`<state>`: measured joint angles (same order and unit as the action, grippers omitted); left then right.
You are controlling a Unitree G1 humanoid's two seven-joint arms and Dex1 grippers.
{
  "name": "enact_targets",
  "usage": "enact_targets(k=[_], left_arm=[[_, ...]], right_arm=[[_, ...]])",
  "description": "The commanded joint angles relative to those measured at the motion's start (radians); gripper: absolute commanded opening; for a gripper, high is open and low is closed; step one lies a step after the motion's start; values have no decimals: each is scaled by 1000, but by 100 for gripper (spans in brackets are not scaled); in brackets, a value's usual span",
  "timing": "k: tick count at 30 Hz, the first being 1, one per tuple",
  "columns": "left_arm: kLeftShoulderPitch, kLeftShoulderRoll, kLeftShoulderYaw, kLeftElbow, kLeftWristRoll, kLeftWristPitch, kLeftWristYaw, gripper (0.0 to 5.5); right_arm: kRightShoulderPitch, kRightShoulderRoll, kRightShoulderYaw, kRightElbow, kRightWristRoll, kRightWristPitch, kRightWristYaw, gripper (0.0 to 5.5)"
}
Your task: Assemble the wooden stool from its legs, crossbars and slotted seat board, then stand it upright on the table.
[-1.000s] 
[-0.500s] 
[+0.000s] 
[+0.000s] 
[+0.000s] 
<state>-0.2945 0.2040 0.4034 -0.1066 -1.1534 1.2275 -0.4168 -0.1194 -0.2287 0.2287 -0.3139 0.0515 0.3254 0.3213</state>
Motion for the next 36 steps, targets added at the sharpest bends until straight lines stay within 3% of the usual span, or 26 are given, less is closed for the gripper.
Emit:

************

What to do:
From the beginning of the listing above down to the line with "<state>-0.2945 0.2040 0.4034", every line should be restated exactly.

Answer to the problem:
`<state>`: measured joint angles (same order and unit as the action, grippers omitted); left then right.
You are controlling a Unitree G1 humanoid's two seven-joint arms and Dex1 grippers.
{
  "name": "enact_targets",
  "usage": "enact_targets(k=[_], left_arm=[[_, ...]], right_arm=[[_, ...]])",
  "description": "The commanded joint angles relative to those measured at the motion's start (radians); gripper: absolute commanded opening; for a gripper, high is open and low is closed; step one lies a step after the motion's start; values have no decimals: each is scaled by 1000, but by 100 for gripper (spans in brackets are not scaled); in brackets, a value's usual span",
  "timing": "k: tick count at 30 Hz, the first being 1, one per tuple",
  "columns": "left_arm: kLeftShoulderPitch, kLeftShoulderRoll, kLeftShoulderYaw, kLeftElbow, kLeftWristRoll, kLeftWristPitch, kLeftWristYaw, gripper (0.0 to 5.5); right_arm: kRightShoulderPitch, kRightShoulderRoll, kRightShoulderYaw, kRightElbow, kRightWristRoll, kRightWristPitch, kRightWristYaw, gripper (0.0 to 5.5)"
}
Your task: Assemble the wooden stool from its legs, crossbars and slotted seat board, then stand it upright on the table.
[-1.000s] 
[-0.500s] 
[+0.000s] 
[+0.000s] 
[+0.000s] 
<state>-0.2945 0.2040 0.4034 -0.1066 -1.1534 1.2275 -0.4168 -0.1194 -0.2287 0.2287 -0.3139 0.0515 0.3254 0.3213</state>

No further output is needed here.